Note to The Skin:
Presentation and translation by Delphine Grass.
The Skin (La Peau) is a work mixing the drawings and collages of Sarah Wiame and the poems of Michel Houellebecq. Their collaboration was first suggested by the French poet Juliette Darles at the festival of Art and Poetry in Aubigny sur mer, where she presented Michel Houellebecq with the Tristan Tzara prize for his first poetry book The Pursuit of Happiness (La Poursuite du Bonheur). The Skin was completed a year later, on the 1st of May 1993 (picture 1). It was exhibited in Aubigny sur mer and later at the French Assembly where Michel Houellebecq worked as a computer programmer. Soon after, they decided to transform the painting into a book containing sixteen fragments of the work (picture 2). The book was completed in 1995. They also did another painting and book together called La Ville.

Picture 1

Picture 2
The poems for La Peau were chosen by Michel Houellebecq after he had come to Sarah Wiame's workshop in Paris and looked at her engravings of masks (picture 3). Their working relationship in creating La Peau was thus not that of a poet and an illustrator. The visual dimension of the poems themselves is highlighted by the fact that they were handwritten by Michel Houellebecq on the canvas. In contrast, we do not see Sarah Wiame’s brush strokes, but prints of her engravings that she then assembled into a collage using, as one might for a text, the techniques of cutting, printing and editing.

Picture 3

Picture 4
In the preface to the book, Michel Houellebecq writes in the following way about the nature of the relationship between image, poetry and novel in his works:
Like pure, detached moments, poems exist by themselves; they can be recited, or sung; sometimes they proliferate under the form of posters, or pamphlets (and it is always in moments of freedom deprivation that they find their impact again, their original strength).

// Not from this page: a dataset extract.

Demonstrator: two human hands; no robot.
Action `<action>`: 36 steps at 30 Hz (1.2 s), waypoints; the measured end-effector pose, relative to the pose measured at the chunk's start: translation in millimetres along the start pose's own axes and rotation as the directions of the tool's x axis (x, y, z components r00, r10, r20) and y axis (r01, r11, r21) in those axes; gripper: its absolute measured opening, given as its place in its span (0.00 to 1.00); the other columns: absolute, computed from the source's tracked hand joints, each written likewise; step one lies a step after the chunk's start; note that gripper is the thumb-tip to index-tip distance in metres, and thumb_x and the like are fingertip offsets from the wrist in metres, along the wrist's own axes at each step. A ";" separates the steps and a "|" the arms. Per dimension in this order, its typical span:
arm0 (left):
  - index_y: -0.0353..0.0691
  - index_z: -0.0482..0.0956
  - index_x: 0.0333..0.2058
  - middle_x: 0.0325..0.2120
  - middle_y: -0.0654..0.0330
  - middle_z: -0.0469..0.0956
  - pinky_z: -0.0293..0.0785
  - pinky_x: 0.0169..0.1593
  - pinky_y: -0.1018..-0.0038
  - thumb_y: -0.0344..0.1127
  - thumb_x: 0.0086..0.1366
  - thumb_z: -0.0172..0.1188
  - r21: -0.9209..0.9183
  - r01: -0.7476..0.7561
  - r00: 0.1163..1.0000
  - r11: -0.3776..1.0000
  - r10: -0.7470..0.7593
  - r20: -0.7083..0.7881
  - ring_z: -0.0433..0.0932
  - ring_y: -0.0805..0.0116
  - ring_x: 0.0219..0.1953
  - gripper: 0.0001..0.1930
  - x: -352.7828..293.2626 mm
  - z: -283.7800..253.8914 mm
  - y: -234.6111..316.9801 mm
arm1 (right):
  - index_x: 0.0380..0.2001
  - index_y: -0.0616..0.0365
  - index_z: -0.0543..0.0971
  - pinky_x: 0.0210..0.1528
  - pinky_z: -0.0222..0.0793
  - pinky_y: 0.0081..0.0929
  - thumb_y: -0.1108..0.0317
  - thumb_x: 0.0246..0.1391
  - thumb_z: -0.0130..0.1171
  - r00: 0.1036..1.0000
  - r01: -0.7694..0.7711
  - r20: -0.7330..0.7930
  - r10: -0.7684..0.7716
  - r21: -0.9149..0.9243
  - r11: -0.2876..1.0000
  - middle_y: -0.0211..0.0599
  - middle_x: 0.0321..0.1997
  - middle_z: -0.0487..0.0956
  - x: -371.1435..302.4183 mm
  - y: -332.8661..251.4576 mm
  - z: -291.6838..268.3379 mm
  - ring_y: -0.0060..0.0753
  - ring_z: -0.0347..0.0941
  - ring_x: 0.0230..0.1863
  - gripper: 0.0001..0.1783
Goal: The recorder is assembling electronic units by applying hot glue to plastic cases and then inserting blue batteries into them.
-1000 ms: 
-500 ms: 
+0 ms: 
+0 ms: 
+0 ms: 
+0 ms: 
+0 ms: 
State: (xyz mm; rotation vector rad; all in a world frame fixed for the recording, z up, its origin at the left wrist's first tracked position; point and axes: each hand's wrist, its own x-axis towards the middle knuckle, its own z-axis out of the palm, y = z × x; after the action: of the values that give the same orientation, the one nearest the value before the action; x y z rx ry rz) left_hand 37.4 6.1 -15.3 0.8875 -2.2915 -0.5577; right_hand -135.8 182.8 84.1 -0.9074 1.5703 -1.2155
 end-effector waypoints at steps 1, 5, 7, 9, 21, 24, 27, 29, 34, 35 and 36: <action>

Eisenstein already noted that, as soon as two separate fragments of film are put together in a montage, they are invested with continuity, a story (individual or collective), for the human mind finds it difficult to think in terms of absolute discontinuity. This is how the multiple streams of occidental culture meet in the temporal flow of the novel. And it is the only way in which I can think of a novel: a novel is built out of pure fragments, from each other of these fragments’ independent origins. Yet a novel lies there, still, of sorts.